Scheduling AWS Lambda Functions with SAM
Serverless compute services, or Functions as a Service (FaaS), e.g. AWS Lambda, provide a cost effective, scalable, and agile way to run scripts or programs on a schedule.
They offer a modern, superior alternative to older solutions like running Cron jobs on an always-on server.
In this post, we will run Python code on a schedule using AWS Lambda.
The main tool we will be using is the AWS Serverless Application Model Command Line Interface (SAM CLI).
To make our example more practical, our Python code will use third party libraries.
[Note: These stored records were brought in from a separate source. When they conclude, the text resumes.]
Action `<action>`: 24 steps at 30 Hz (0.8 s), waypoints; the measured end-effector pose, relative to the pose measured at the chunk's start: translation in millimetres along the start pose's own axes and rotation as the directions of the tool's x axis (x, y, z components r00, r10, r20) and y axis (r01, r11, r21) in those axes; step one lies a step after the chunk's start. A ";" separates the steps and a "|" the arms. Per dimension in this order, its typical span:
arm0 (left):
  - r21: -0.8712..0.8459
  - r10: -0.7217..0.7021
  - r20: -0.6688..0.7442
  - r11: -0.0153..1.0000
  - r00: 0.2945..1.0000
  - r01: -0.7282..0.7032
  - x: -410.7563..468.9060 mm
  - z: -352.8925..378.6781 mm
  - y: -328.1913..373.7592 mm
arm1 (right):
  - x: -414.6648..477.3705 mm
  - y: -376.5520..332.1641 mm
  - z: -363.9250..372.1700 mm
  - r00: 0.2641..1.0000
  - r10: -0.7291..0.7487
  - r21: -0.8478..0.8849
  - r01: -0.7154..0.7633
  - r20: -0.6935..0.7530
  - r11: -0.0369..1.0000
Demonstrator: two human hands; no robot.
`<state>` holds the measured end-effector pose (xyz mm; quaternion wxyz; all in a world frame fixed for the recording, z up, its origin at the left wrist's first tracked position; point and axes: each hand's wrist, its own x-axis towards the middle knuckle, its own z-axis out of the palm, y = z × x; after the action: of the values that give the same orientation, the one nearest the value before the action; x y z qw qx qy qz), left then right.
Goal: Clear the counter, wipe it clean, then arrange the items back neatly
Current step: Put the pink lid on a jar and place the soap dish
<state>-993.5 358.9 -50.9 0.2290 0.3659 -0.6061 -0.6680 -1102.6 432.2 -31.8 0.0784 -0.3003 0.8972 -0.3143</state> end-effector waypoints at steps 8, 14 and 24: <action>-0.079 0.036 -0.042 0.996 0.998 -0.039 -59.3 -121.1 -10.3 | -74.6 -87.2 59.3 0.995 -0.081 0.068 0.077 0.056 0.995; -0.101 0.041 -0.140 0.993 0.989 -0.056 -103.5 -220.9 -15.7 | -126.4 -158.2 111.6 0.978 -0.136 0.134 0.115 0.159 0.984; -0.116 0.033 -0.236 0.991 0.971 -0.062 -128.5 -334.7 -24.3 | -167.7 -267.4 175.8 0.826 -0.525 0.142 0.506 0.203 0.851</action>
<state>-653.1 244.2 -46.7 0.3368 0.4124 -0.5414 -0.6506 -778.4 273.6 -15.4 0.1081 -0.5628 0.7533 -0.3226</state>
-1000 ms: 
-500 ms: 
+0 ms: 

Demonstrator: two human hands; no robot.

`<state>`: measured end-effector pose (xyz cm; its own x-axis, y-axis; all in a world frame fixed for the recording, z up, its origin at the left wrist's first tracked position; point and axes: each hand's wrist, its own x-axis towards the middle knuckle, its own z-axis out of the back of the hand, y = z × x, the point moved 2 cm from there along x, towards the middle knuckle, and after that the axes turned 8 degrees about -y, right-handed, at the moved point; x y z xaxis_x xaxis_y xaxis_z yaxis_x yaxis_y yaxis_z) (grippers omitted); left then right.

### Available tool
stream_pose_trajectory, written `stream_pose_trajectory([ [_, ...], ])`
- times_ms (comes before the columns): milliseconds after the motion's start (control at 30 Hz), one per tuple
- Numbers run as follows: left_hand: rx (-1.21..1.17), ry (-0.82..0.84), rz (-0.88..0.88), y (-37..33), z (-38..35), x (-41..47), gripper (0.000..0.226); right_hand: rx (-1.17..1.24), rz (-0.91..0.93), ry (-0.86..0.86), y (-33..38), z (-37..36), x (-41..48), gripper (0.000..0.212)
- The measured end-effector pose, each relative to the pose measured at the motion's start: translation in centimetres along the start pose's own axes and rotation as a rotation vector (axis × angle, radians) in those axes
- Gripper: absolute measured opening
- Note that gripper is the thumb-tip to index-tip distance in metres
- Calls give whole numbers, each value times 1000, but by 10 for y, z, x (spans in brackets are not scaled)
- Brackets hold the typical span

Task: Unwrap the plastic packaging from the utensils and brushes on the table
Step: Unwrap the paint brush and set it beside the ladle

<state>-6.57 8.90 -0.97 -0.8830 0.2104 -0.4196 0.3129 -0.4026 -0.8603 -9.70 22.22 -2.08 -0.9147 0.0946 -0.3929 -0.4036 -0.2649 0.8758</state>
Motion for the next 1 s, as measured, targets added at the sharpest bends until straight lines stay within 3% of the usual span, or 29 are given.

In what follows, the AWS region is us-east-1
(North Virginia).
AWS resources
Create an S3 bucket
In the S3 console, create a bucket <aws-account-id>-lambda-scheduled-task
.
Create an IAM policy
In the IAM console, create a policy LambdaSAMSchedule
with description
"Allows SAM to create Lambda functions that run on a schedule"
with the JSON
{
"Version": "2012-10-17",
"Statement": [
{
"Effect": "Allow",
"Action": ["s3:PutObject", "s3:GetObject", "s3:CreateMultipartUpload"],
"Resource": [
"arn:aws:s3:::<aws-account-id>-lambda-scheduled-task/*",
"arn:aws:s3:::<aws-account-id>-lambda-scheduled-task"
]
},
{
"Effect": "Allow",
"Action": ["iam:ListPolicies"],
"Resource": "*"
},
{
"Effect": "Allow",
"Action": [
"cloudformation:CreateChangeSet",
"cloudformation:DescribeChangeSet",
"cloudformation:ExecuteChangeSet",
"cloudformation:DescribeStackEvents",
"cloudformation:DescribeStacks"
],
"Resource": [
"arn:aws:cloudformation:*:aws:transform/Serverless-2016-10-31",
"arn:aws:cloudformation:us-east-1:<aws-account-id>:stack/scheduled-task/*"
]
},
{
"Effect": "Allow",
"Action": "cloudformation:GetTemplateSummary",
"Resource": "*"
},
{
"Effect": "Allow",
"Action": [
"iam:GetRole",
"iam:CreateRole",
"iam:PassRole",
"iam:DeleteRole",
"iam:GetRolePolicy",
"iam:PutRolePolicy",
"iam:AttachRolePolicy",
"iam:DetachRolePolicy",
"iam:DeleteRolePolicy",
"iam:TagRole",
"iam:UntagRole"
],
"Resource": "arn:aws:iam::<aws-account-id>:role/scheduled-task-ScheduledTaskRole-*"
},
{
"Effect": "Allow",
"Action": [
"lambda:UpdateFunctionCode",
"lambda:ListTags",
"lambda:TagResource",
"lambda:UntagResource",
"lambda:GetFunctionConfiguration",
"lambda:CreateFunction",
"lambda:DeleteFunction",
"lambda:AddPermission"
],
"Resource": "arn:aws:lambda:us-east-1:<aws-account-id>:function:scheduled-task-ScheduledTask-*"
},
{
"Effect": "Allow",
"Action": [
"events:DescribeRule",
"events:PutRule",
"events:RemoveTargets",
"events:DeleteRule",
"events:PutTargets",
"events:EnableRule",
"events:DisableRule",
"events:DeleteRule",
"events:RemoveTargets",
"events:ListTargetsByRule"
],
"Resource": "arn:aws:events:us-east-1:<aws-account-id>:rule/schedule-1"
}
]
}
Create an IAM user
In the IAM console, create a user local-sam
with programmatic access.
Attach to local-sam
the policy LambdaSAMSchedule
(NB: best practice is to
attach ScheduleAWSLambda
to a group and make local-sam
a member of the
group).
Make a note of the secret access key as this is the only time it will be
available and will be needed later. It will be referred to as
<secret-access-key>
.
Local development environment
Ideally, we would develop our Python code locally in an environment identical to the production one in which it will be deployed.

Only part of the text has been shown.